"Baptism of Christ," Aert de Gelder, 1710 (with saucer overhead)
In a far-reaching analysis of the potential impact on humans of learning that extraterrestrials exists, Christians likely would be scrambling to reconcile the idea of Jesus Christ with life on other planets.
“It's been argued for a couple of centuries now whether one incarnation of God as Jesus Christ for the entirety of creation is sufficient,” says theologian Ted Peters of the Pacific Lutheran Theological Seminary in Berkeley, California. For instance, aliens might lead religions to question whether a second genesis of life elsewhere belongs within the biblical understanding of creation.
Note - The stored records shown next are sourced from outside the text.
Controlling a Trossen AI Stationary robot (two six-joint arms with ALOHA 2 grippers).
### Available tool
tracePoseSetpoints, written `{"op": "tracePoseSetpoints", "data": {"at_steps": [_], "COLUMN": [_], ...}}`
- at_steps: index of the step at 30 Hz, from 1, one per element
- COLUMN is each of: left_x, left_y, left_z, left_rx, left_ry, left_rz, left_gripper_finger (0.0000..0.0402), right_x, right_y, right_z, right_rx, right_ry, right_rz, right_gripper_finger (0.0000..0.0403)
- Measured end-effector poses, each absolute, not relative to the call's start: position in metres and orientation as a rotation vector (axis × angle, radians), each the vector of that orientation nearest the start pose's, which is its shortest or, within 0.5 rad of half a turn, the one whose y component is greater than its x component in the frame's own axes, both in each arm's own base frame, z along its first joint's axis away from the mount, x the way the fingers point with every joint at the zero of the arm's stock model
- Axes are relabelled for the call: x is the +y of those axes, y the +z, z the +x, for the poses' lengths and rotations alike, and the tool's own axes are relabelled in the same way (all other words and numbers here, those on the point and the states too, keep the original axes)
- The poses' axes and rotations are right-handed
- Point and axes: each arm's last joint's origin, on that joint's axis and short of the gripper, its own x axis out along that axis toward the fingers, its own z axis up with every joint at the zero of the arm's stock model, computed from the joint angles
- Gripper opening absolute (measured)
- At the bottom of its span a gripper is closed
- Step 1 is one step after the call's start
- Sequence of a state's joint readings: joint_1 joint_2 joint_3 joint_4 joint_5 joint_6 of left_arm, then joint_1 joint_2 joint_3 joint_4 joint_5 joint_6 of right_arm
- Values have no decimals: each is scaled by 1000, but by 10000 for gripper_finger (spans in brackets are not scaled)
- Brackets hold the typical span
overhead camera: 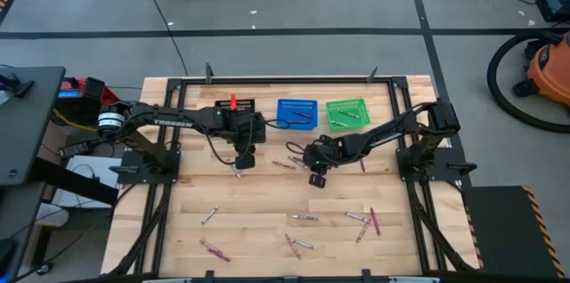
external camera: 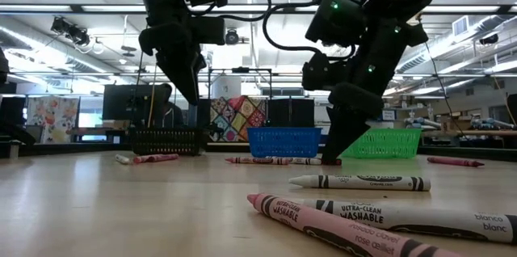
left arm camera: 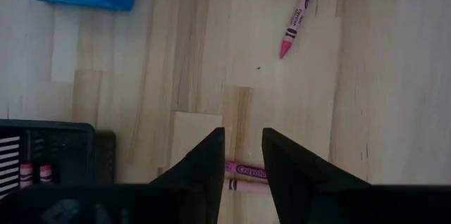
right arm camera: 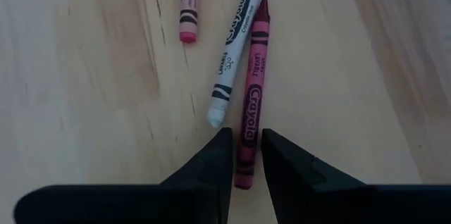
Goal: Sort crayons
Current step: Put the red crayon into the blue bin
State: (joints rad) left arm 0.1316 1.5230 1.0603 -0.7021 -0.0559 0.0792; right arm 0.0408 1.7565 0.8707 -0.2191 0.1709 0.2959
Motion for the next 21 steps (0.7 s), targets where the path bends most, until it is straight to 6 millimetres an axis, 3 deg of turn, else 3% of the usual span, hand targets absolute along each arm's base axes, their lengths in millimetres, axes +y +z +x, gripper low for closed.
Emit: {"op": "tracePoseSetpoints", "data": {"at_steps": [11, 21], "left_x": [40, 40], "left_y": [223, 223], "left_z": [289, 289], "left_rx": [1172, 1171], "left_ry": [118, 118], "left_rz": [27, 28], "left_gripper_finger": [107, 107], "right_x": [3, 2], "right_y": [126, 128], "right_z": [313, 312], "right_rx": [1071, 1062], "right_ry": [-292, -292], "right_rz": [157, 160], "right_gripper_finger": [11, 8]}}
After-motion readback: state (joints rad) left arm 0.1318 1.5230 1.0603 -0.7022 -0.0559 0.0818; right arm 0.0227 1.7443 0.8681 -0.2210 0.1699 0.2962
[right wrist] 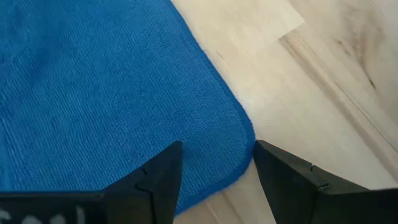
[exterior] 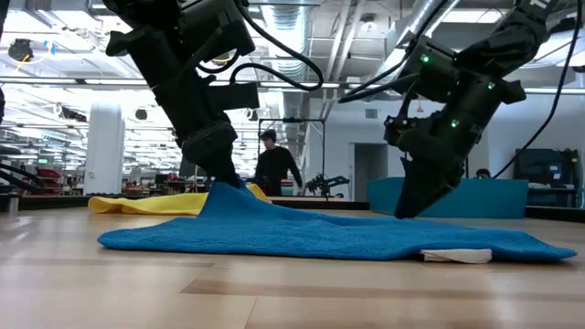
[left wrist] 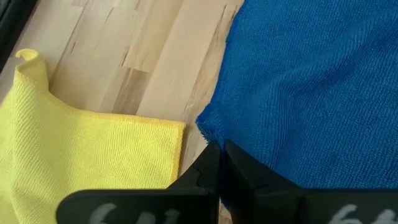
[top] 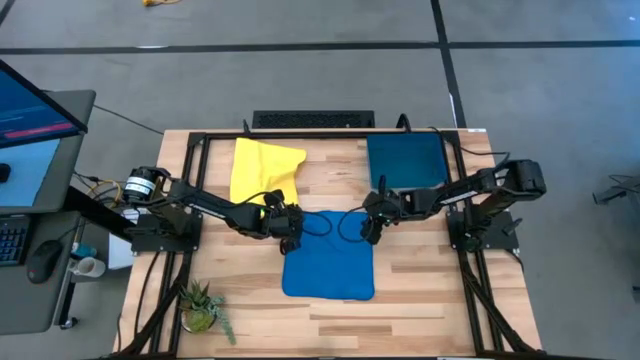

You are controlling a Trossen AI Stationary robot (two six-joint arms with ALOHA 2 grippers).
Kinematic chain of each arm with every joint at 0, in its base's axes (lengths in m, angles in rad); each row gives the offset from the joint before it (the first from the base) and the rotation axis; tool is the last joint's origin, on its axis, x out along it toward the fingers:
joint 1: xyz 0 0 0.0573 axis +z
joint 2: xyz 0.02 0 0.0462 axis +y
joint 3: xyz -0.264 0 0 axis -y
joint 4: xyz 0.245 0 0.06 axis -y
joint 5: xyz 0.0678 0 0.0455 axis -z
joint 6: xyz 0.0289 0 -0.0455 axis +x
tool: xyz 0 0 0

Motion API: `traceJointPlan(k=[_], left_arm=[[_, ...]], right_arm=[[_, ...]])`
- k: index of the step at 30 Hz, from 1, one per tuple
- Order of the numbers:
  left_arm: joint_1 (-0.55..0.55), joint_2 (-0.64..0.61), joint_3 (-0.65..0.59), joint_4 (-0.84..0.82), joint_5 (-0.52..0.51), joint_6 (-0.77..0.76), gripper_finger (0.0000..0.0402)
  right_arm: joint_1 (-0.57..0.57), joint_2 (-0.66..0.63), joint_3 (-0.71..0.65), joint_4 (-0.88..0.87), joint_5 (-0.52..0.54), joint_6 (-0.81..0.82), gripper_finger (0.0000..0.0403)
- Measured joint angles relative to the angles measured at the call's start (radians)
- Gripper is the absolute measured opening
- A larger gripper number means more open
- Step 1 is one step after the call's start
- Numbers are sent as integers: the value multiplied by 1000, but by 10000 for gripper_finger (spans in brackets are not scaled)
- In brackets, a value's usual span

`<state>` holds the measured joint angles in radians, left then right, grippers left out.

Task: Roll microfiber towels into tight, uniform cylinder then place into a basket
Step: Roll the blue microfiber cloth

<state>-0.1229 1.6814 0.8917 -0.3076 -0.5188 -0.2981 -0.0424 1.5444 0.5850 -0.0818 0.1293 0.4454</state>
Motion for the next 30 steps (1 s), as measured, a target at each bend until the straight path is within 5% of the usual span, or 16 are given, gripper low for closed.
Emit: traceJointPlan(k=[8, 22, 30], left_arm=[[0, 0, 0, -1, 0, 0, 0], [-2, 0, 0, 0, -91, 41, 0], [-10, -1, 0, 12, -144, 52, 0]], right_arm=[[2, 0, 0, -5, 1, 0, 199], [-28, -2, 0, -11, -26, -53, 16], [-12, -85, -1, -18, -9, -62, 20]])
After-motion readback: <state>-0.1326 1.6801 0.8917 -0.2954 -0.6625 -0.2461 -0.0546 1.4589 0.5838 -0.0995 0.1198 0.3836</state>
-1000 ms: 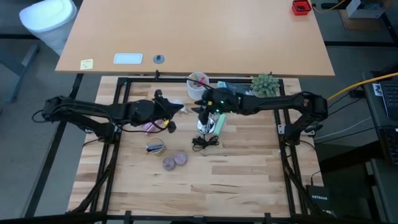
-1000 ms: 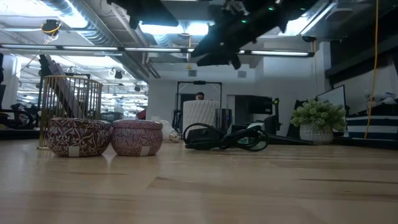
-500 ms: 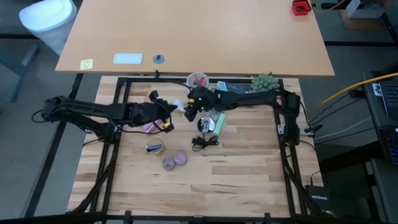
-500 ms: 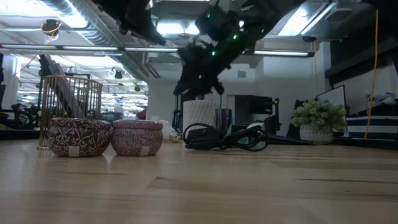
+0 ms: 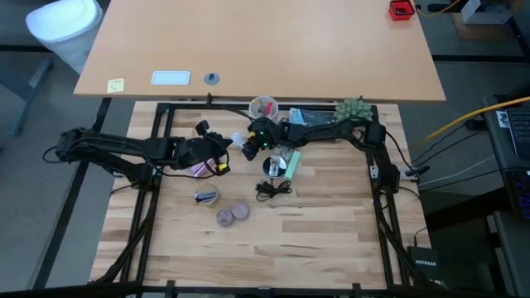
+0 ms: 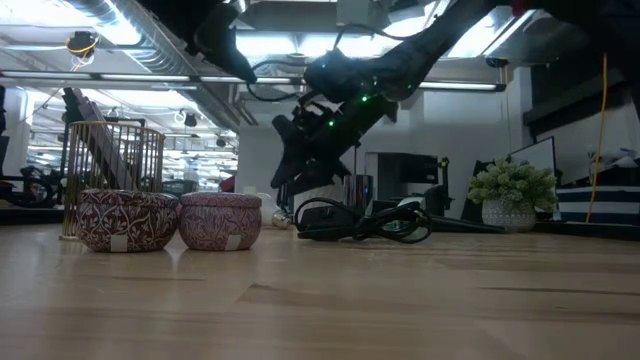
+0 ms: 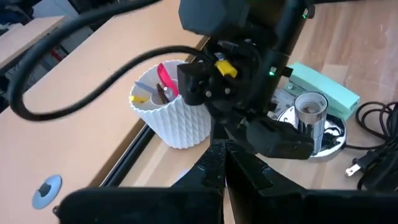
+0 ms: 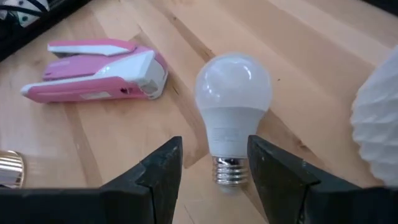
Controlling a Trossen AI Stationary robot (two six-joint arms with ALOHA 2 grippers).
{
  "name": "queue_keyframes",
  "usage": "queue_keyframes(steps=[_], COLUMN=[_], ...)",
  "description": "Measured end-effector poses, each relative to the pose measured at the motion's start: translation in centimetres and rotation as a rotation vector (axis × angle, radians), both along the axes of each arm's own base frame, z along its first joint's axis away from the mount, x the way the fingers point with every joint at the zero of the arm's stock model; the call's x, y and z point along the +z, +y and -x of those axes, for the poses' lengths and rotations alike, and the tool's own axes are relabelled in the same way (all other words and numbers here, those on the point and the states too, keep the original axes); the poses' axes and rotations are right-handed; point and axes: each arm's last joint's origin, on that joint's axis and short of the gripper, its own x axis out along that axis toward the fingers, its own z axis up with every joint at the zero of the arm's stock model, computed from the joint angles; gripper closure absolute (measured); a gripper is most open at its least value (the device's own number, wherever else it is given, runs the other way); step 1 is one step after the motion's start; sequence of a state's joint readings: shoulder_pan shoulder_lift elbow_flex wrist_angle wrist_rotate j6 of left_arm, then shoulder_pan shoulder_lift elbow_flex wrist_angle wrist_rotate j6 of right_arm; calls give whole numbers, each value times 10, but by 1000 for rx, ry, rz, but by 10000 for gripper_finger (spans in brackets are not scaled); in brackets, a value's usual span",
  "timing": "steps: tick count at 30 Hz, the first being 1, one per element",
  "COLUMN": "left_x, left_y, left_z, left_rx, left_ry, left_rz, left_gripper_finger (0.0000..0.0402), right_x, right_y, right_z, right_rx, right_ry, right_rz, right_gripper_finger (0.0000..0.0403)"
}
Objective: Screw lightbulb
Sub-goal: Insert the white lightbulb into the silver lamp
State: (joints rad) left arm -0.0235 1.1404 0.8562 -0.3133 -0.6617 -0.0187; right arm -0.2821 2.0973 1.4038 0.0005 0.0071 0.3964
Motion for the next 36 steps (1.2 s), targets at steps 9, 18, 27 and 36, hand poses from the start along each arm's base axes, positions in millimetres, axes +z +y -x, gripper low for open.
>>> queue_keyframes(steps=[9,18,27,36], left_x=[0,0,0,0], left_y=[0,0,0,0], left_z=[0,0,0,0], left_rx=[-7,2,5,5], left_ry=[8,-3,-7,-7], left_rz=[-11,3,7,7], left_gripper_finger=[400,400,400,400], right_x=[-14,-21,-32,-34], right_y=[-1,7,15,14], right_z=[-4,-7,-11,-12], right_rx=[-13,-17,-28,-48], right_ry=[26,57,84,73], right_rz=[5,36,94,117], right_gripper_finger=[216,216,216,216])
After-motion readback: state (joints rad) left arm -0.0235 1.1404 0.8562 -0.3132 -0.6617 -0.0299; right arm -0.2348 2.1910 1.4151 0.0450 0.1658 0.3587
Might Jesus Christ have appeared more than once in the universe?
According to Space.com:
To see what effects the discovery of extraterrestrial intelligence might have on religion, Peters and his colleagues surveyed more than 1,300 individuals worldwide from multiple religious traditions ~ including Roman Catholics, evangelical Protestants, mainline Protestants, Orthodox Christians, Mormons, Jews, Buddhists and non-religious groups.
They found the vast majority of religious believers ~ regardless of religion ~ were overwhelmingly confident that they wouldn’t suffer a collapse in faith in the face of evidence of extraterrestrial intelligence. In addition, roughly one-third of religious people thought that the faith of other religions would be threatened, while two-thirds of nonreligious people thought that aliens would sway the faith of the religious as a whole.
There are many open questions as to how people on Earth might view beliefs from space. Could advances that alien civilizations could bring be perceived much like a secular form of salvation? Might advanced civilizations and their perhaps equally advanced philosophies make our religions feel primitive?
Alien religions could draw converts, and if there are many points of agreement between religions on Earth and from space, one might see communication of ideas across species as well, Peters believes. “Greek philosophers never met the God of Moses, but there were people who said, ‘Doggone, there seems to be much that coheres,’” he added.